As a nineteen year old girl, numerous things make my brain go “hmmm.” For example, taxes or even something less complex like the mind of a nineteen year old boy. (slightly kidding!) Both of these things make me wonder. However, those ideas do not live in my brain. The concept of life and love, do. It has been argued for generations about how humans evolved on this giant rock and what our significance is. To me, the soundness of how we managed to get here or transform into who we are doesn't matter. What matters is that we're here, I’m here, right now. Out of all the planets, solar systems, galaxies, and universes my soul seeks refuge on earth. And to have the ability to experience a deep connection full of raw emotion, on a giant rock, makes my brain go “hmmm.” 
“Come on Man!” is what I would say to the owner of a 2011 Honda Civic after they’ve cut me off on the freeway.

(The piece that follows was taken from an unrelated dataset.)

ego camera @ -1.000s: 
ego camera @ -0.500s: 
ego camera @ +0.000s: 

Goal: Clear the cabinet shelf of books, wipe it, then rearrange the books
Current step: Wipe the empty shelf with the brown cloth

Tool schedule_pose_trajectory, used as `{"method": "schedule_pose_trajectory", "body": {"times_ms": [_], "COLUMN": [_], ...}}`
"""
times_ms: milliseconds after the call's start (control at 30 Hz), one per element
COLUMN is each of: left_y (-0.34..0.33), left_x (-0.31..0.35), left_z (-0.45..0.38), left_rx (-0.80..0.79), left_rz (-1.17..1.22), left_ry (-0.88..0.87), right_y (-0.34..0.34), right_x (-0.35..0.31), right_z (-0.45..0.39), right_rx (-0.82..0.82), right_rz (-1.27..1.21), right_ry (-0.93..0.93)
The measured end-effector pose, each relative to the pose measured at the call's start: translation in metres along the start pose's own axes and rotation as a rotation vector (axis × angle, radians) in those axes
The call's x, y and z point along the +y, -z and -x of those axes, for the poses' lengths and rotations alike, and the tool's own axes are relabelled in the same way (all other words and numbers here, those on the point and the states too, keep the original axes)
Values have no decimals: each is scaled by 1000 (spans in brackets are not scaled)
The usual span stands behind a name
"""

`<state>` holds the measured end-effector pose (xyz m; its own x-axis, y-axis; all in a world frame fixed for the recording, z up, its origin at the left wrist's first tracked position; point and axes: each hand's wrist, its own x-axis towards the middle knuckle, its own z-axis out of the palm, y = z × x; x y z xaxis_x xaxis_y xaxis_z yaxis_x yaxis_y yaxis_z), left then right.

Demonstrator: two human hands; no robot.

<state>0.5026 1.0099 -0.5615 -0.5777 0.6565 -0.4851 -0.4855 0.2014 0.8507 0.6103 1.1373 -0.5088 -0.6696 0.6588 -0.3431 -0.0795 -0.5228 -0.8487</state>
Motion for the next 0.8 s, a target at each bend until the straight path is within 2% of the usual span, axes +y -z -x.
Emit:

Bad driving drives me absolutely mad. Something I've noticed about bad drivers is that they justify their actions by saying something along the lines of “i've got somewhere to be.” So does everyone else. Maybe a child is in the back of their mothers minivan throwing up on the way to the hospital, an employee late for work on their third strike, or an old man on his way to visit his wife’s grave, regardless, everyone has somewhere to be. The danger factor also contributes to the issue. Putting other’s lives at risk is something that happens every time one gets behind the wheel. Thinking that your destination is more important than everyone else’s is ignorant. Ignorant people cause me to scream “come on man!” on the freeway. 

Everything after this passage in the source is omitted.